Lo que ha dicho el grupo que no lo diga el docente

“Es infinitamente mejor tener unos pocos hombres buenos que muchos indiferentes.”

George Washington

– Lo hago porque es divertido.

– ¿Sólo por eso?

– Sí, cuando tengo que darles un descanso, cojo uno de esos jueguecillos de grupo y nos reímos… Luego vuelvo a darles clase.

– No te entiendo.

– Verás. Les llaman dinámicas de grupo y son muy divertidas. Hay un montón y tienes muchos libros que hablan de ellas. Es algo como hacer un ejercicio entre todos. Créeme, se lo pasan bien y así se lleva mejor el curso.

– Entonces, si entiendo bien. Tú das clase y de vez en cuando, haces una de esas… ¿dinámicas, dijiste?

– Eso es. Lo hace más llevadero, más fácil.

– Pero para eso, ¿no es mejor darles un descanso?

– Pero no podemos salir del aula, tenemos que inventar algo para tenerlos entretenidos.

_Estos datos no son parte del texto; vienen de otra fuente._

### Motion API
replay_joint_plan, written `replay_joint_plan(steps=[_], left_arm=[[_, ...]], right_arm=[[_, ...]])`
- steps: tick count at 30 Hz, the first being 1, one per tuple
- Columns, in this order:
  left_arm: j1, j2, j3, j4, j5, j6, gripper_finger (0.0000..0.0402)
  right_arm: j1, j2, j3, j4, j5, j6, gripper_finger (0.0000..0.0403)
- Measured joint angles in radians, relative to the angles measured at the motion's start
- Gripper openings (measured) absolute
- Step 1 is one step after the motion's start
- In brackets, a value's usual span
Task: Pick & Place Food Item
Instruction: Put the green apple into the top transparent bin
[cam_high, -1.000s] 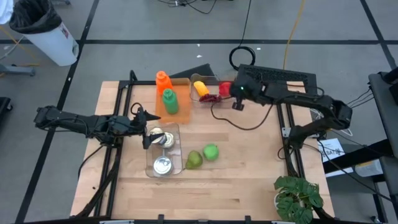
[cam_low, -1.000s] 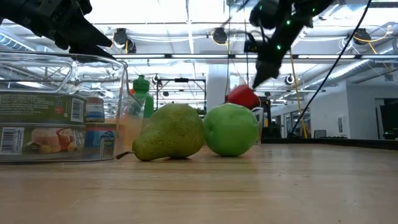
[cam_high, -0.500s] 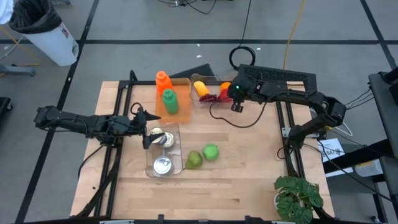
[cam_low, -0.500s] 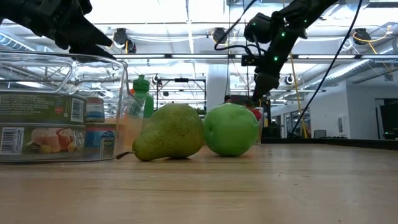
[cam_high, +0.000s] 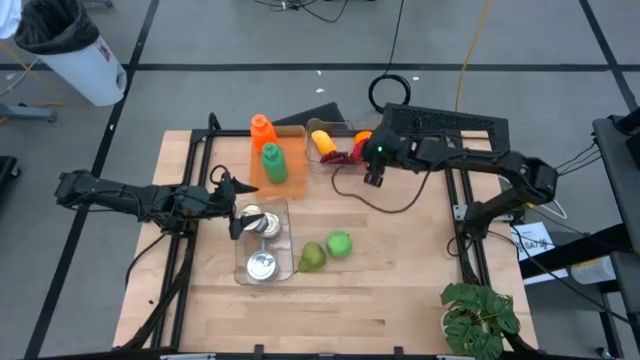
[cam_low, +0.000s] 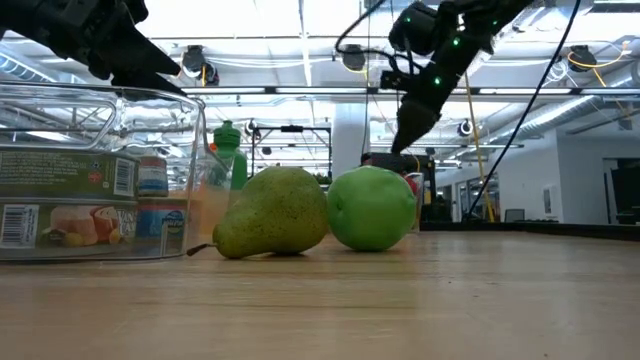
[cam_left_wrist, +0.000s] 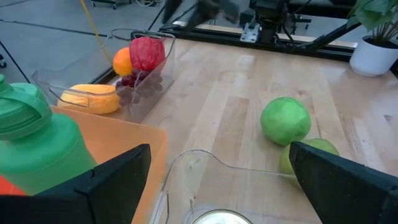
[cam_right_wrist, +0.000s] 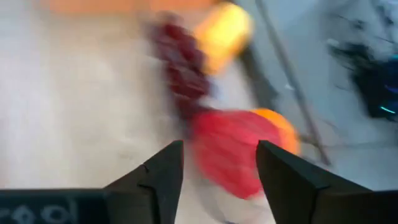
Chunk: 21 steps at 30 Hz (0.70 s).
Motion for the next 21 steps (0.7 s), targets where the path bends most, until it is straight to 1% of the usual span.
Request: replay_joint_plan(steps=[6, 11, 14, 17, 19, 21], left_arm=[[0.000, 0.000, 0.000, -0.001, 0.000, -0.001, 0.0397], [0.000, 0.000, 0.000, 0.000, 0.000, -0.001, 0.0397], [0.000, 0.000, 0.000, 0.001, 0.000, -0.002, 0.0397], [0.000, 0.000, 0.000, 0.007, 0.000, -0.007, 0.0397], [0.000, 0.000, 0.000, 0.011, 0.000, -0.009, 0.0397], [0.000, 0.000, 0.000, 0.014, 0.000, -0.009, 0.0397]], right_arm=[[0.129, 0.000, 0.000, 0.032, -0.209, 0.101, 0.0226], [0.264, 0.000, 0.000, 0.102, -0.346, 0.205, 0.0278], [0.357, 0.032, 0.000, 0.158, -0.341, 0.237, 0.0315], [0.438, 0.090, -0.003, 0.168, -0.297, 0.238, 0.0348], [0.477, 0.138, -0.001, 0.194, -0.271, 0.238, 0.0364], [0.503, 0.189, 0.001, 0.201, -0.268, 0.234, 0.0373]])
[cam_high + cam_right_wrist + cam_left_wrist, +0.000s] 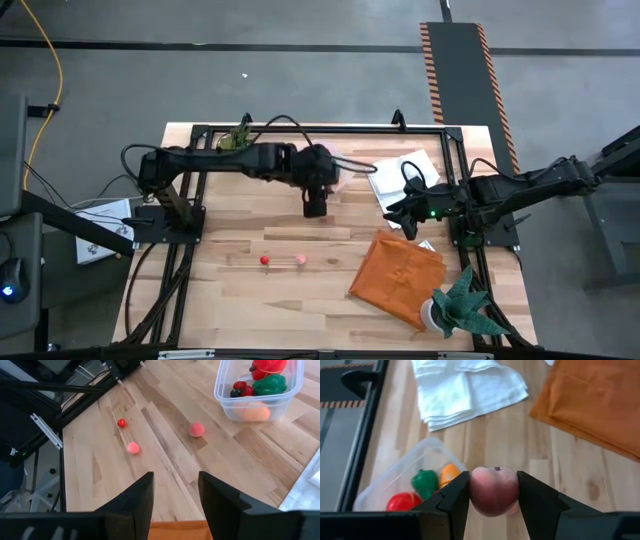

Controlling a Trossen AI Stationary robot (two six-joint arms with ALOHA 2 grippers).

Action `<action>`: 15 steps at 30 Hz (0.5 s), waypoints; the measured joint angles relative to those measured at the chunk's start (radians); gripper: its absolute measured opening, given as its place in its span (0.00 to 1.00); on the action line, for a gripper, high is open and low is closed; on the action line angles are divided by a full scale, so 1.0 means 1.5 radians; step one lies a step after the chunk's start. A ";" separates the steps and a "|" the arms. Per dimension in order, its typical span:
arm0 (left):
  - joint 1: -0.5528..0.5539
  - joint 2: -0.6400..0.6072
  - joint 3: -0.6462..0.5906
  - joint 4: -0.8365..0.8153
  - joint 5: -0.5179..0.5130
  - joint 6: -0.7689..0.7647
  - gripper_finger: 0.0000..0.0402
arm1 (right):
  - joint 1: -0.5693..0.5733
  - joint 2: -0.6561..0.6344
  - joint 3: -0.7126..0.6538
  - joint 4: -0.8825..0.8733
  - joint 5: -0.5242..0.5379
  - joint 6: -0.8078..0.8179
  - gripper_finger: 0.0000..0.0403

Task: Pick and placing Produce into tupperware
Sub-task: Put the bottom pink peach into the transparent bin

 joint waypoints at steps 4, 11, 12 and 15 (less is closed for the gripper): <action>0.014 0.000 0.024 -0.023 0.000 0.000 0.36 | 0.000 0.000 0.000 -0.003 0.000 0.000 0.36; 0.043 0.000 0.066 -0.048 0.001 0.006 0.36 | 0.000 0.000 0.000 -0.004 0.018 0.000 0.36; 0.049 0.000 0.069 -0.052 0.001 0.006 0.36 | 0.000 0.000 0.000 -0.004 0.019 0.000 0.36; 0.067 0.000 0.082 -0.070 0.001 0.005 0.36 | 0.000 0.000 0.000 -0.004 0.019 0.000 0.36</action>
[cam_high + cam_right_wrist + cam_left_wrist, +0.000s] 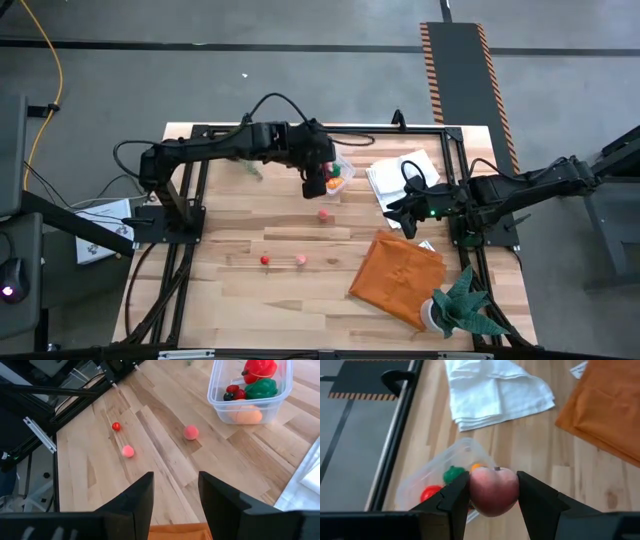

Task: Pick and placing Produce into tupperware
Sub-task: Put the bottom pink peach into the transparent bin

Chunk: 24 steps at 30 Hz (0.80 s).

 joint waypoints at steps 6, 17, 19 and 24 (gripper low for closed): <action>0.043 0.000 0.003 -0.016 0.000 0.000 0.36 | 0.000 0.000 0.000 0.000 0.004 0.000 0.36; 0.144 0.000 0.003 -0.020 0.005 0.000 0.36 | 0.000 0.000 0.000 0.000 0.013 0.011 0.36; 0.162 0.000 0.003 -0.020 0.016 -0.002 0.36 | 0.000 0.000 0.000 0.000 0.013 0.011 0.36; 0.205 0.000 0.003 -0.019 0.036 -0.007 0.36 | 0.000 0.001 0.000 0.000 0.017 0.011 0.36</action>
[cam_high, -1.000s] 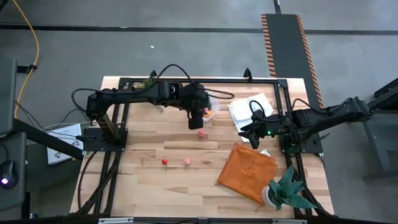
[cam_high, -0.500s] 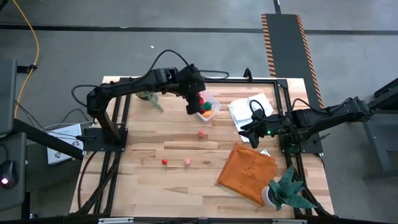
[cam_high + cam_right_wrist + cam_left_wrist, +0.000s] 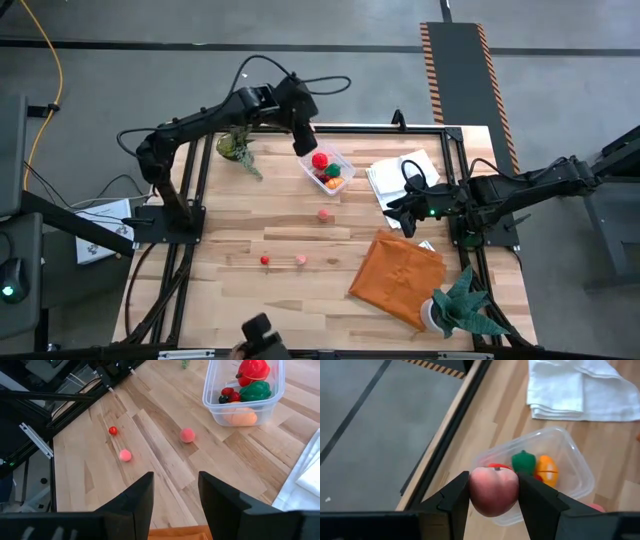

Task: Pick and placing Produce into tupperware
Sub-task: Put the bottom pink peach into the transparent bin

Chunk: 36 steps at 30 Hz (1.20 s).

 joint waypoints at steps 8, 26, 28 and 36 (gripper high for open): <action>0.048 0.001 0.000 0.026 0.010 0.000 0.36 | 0.000 0.000 0.000 0.000 0.020 0.000 0.36; 0.057 0.068 -0.001 0.033 0.088 0.023 0.36 | 0.000 0.000 0.000 0.001 0.031 0.018 0.36; 0.057 0.076 -0.001 0.032 0.108 0.039 0.36 | 0.000 0.000 0.000 0.000 0.031 0.020 0.36; 0.052 0.089 -0.002 0.027 0.154 0.087 0.36 | 0.000 0.000 0.000 0.000 0.032 0.030 0.36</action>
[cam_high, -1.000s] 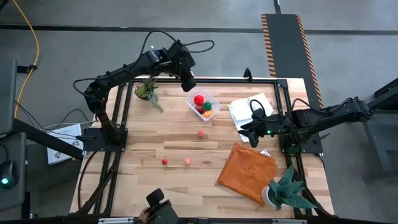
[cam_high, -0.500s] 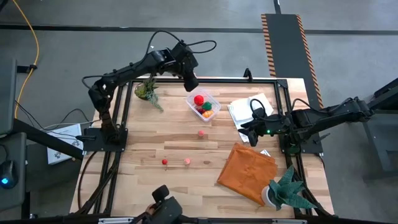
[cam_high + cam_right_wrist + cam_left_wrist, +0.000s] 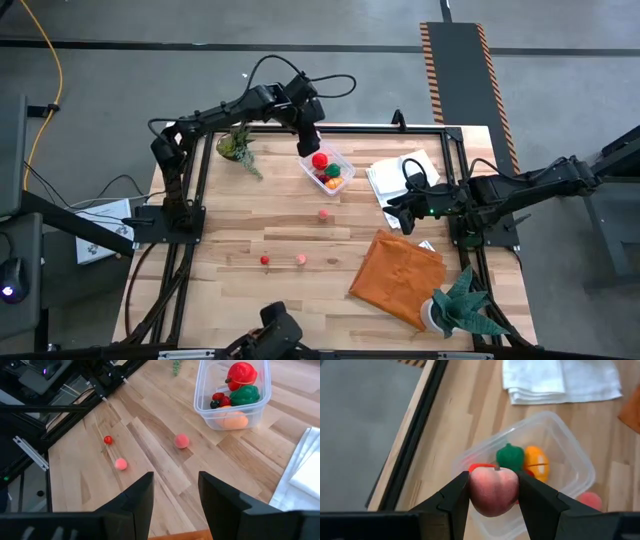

– ¡Ah! Así que además de formar, eres un entretenedor.

– Je, je, je… Nunca me habían llamado así.

– Je, je, je… A las dinámicas de grupo tampoco.

No recuerdo si la conversación fue exactamente así, pero seguro que fue muy parecida. Él hablaba de pasar el tiempo en el aula y yo de aprovecharlo. Cuando hablo de dinámicas de grupo, no hablo de entretener, de pasar el rato. No entiendo que la formación sea lo suficientemente aburrida como para tener que buscar un juego o un pasatiempo que la haga más llevadera. Es un recurso, pero mejor sería hacer la formación atractiva. Cuando hago una dinámica, cuando nos convertimos en exploradores de la jungla, en el arquitecto de un castillo medieval, en la diva del cine, en un equipo de deporte de élite, en una cadena de alta cocina, en la dirección de una nueva televisión o en tantas y tantas otras actividades con las que he trabajado, nunca lo he hecho para pasar el rato, sino para facilitar el aprendizaje. No descubro nada nuevo, pues en 1946 ya descubrió Kurt Lewin las propiedades de las dinámicas de grupo, pero a veces, como en el ejemplo, tienes que defenderlas.

Una dinámica de grupo no es el ejercicio que está escrito en un libro, es el momento en que el grupo se convierte en su propia fuente de aprendizaje. Me explico. Si hablo, expongo mi conocimiento, sea mucho o sea poco. Si hago, demuestro lo que sé. Si pregunto, hago que el alumno o la alumna responda con sus palabras. Si estimulo, hago que ellos descubran sus aprendizajes. Es la clásica división de métodos de formación: exponer, demostrar, preguntar y descubrir. Cuatro métodos a dominar y a poner en escena por parte de los formadores. Hoy me detengo en el último, el descubrimiento. Cada miembro del grupo opina, observa, debate, propone, lidera, comunica, gestiona, actúa, evalúa, motiva… descubre. Esa es la idea. Se trata de que el grupo descubra por sí mismo el aprendizaje, de forma que al vivir la experiencia de descubrirlo, el aprendizaje se convierte en significativo y por tanto, lo que el grupo descubre, ya no es necesario que lo descubra el formador.